Una ocasión codiciada por la institución en el mejor momento de la carrera de Álex Mejía

Más allá del temperamento y el acierto que ha caracterizado a Mejía en todo este año, sus condiciones con balón no han sido omitidas por el verde en lo más mínimo. En Quito y en 90 minutos, Atlético Nacional no pudo lanzar ni un solo contragolpe. ¿La razón? No contó con el recurso del pase largo de Álex. Nacional recuperaba el balón sobre el balcón de su área, y para intentar correr requería del envío profundo que ni Arias ni Pérez tenían. Borja buscó compensar de una u otra circunstancia con movimientos punzantes para empujar a los centrales Mina y Caicedo, pero esto surtió poco efecto al solo conseguirlo con uno de los dos por jugada. La huella fue de control, pero Nacional sufrió por primera vez en trece juegos para producir ataques.

Seguramente la propuesta de Independiente del Valle, por su personalidad, sea idéntica a la expuesta ante River Plate, Pumas y Boca Juniors: variará la altura del bloque defensivo y de la primera línea de presión a medida de cómo avance el inicio de juego de Atlético Nacional en el partido. Si se reanuda con un saque de puerta, presionará; si la pelota le cae a Mejía, continuará presionando; si llega a Guerra o Macnelly, esperará; y si Nacional cruza la línea divisoria, reculará. En el caso de que la bola caigo al mando de Mejía, el planteamiento de Rueda no sufrirá las mismas limitaciones de la ida, pues aquella noche Marlos, Berrío y Borja no recibieron con ventaja. Entre Arias y Pérez completaron 10 pases que cruzaron la frontera, aunque todos iban sucios. ¿Cómo así? Sin tensión y botaditos. A más de uno le restó tiempo en el control. Eso nunca le pasará a él. De hecho, sus balones van excedidos de tensión.
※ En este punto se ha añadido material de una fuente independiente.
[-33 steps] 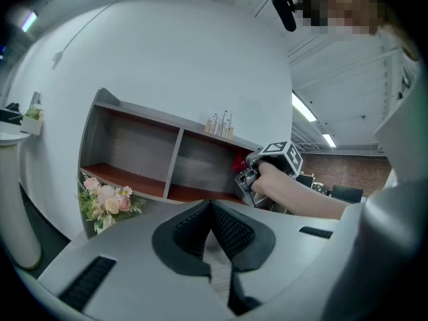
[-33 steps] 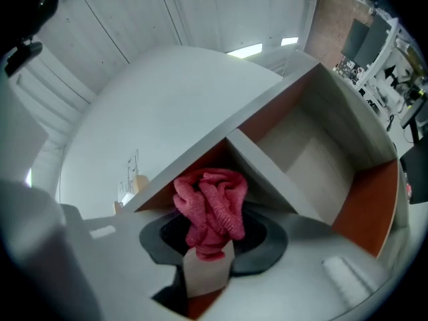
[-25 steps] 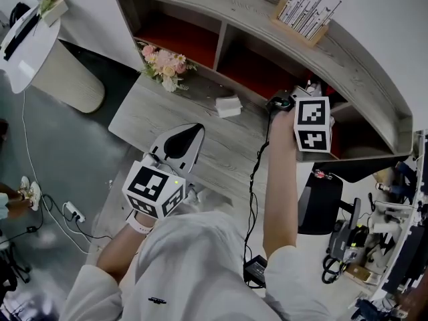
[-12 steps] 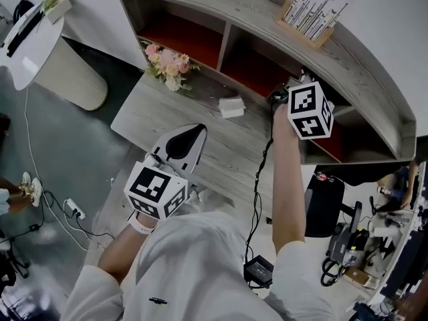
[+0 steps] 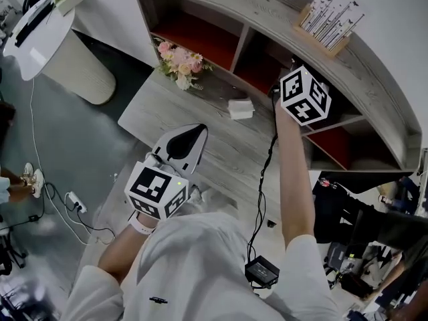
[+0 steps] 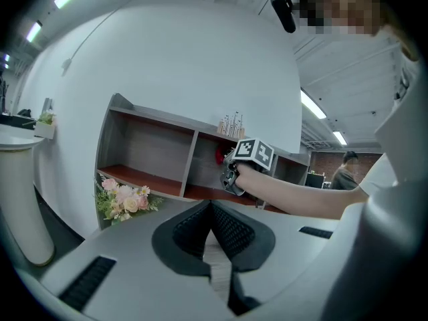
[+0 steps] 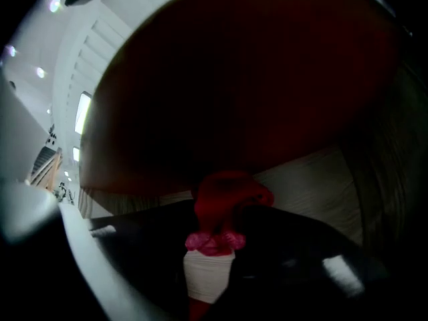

Es por eso es que el regreso de Mejía, en clave seguridad y técnica, cobra un sentido que nadie imaginaba en Año Nuevo. Para más inri, que Mejía esté tan conectado con el juego, guste más o menos su impulsividad, contagia a compañeros y afición. Corta jugadas que antes no cortaba y realiza coberturas que antes ni razonaba. Y eso en una Final, sobre todo de esta magnitud, es un detalle que no puede pasar por oculto. Sea cual sea el resultado, la Copa Libertadores de Alexander Mejía quedará en el recuerdo. Por extraña, en el buen sentido de la palabra, y por prudente. Siempre fue paso a paso. Partido a partido.